Methionine adenosyltransferase 1A (MAT1A) is a tumor suppressor downregulated in hepatocellular carcinoma and cholangiocarcinoma, two of the fastest rising cancers worldwide. We compared MAT alpha 1 (protein encoded by MAT1A) interactome in normal versus cancerous livers by mass spectrometry to reveal interactions with 14-3-3 zeta. The MAT alpha 1/14-3-3 zeta complex was critical for the expression of 14-3-3 zeta. Similarly, the knockdown and small molecule inhibitor for 14-3-3 zeta (BV02), and ChIP analysis demonstrated the role of 14-3-3 zeta in suppressing MAT1A expression. Interaction between MAT alpha 1 and 14-3-3 zeta occurs directly and is enhanced by AKT2 phosphorylation of MAT alpha 1. Blocking their interaction enabled nuclear MAT alpha 1 translocation and inhibited tumorigenesis.

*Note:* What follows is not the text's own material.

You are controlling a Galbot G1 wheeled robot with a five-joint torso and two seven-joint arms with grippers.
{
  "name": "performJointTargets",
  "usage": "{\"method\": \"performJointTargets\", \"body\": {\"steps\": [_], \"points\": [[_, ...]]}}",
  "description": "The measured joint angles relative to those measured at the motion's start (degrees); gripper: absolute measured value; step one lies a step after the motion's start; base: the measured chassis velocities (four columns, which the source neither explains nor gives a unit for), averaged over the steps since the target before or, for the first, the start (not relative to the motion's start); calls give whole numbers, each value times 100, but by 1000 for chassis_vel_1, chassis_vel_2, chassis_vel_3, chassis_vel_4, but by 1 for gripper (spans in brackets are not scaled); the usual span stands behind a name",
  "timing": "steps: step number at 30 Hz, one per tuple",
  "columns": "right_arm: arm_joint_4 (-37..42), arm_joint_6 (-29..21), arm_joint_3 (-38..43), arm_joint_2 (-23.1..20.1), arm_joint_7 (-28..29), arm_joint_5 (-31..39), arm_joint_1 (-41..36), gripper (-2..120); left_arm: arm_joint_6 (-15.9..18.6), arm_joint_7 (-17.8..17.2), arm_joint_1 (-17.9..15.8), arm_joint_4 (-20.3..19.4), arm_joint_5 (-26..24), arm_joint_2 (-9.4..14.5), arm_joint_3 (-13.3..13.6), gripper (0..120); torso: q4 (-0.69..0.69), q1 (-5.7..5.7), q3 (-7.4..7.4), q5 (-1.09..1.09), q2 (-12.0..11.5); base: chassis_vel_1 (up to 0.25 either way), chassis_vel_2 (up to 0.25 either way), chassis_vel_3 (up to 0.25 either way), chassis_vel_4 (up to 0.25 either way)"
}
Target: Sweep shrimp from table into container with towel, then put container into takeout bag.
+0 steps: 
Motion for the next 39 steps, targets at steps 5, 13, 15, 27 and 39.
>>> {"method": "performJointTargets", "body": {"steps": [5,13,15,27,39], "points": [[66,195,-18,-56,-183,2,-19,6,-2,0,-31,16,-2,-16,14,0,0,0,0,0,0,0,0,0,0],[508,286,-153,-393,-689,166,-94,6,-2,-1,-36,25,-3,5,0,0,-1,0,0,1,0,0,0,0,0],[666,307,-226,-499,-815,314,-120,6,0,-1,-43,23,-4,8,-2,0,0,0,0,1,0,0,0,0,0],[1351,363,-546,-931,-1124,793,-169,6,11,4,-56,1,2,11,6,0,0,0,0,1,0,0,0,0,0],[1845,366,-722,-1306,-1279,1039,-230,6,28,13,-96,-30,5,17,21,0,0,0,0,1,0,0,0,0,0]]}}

In contrast, overexpressing 14-3-3 zeta lowered nuclear MAT alpha 1 levels and promoted tumor progression. However, tumor-promoting effects of 14-3-3 zeta were eliminated when liver cancer cells expressed mutant MAT alpha 1 unable to interact with 14-3-3 zeta. Taken together, the reciprocal negative regulation that MAT alpha 1 and 14-3-3 zeta exert is a key mechanism in liver tumorigenesis.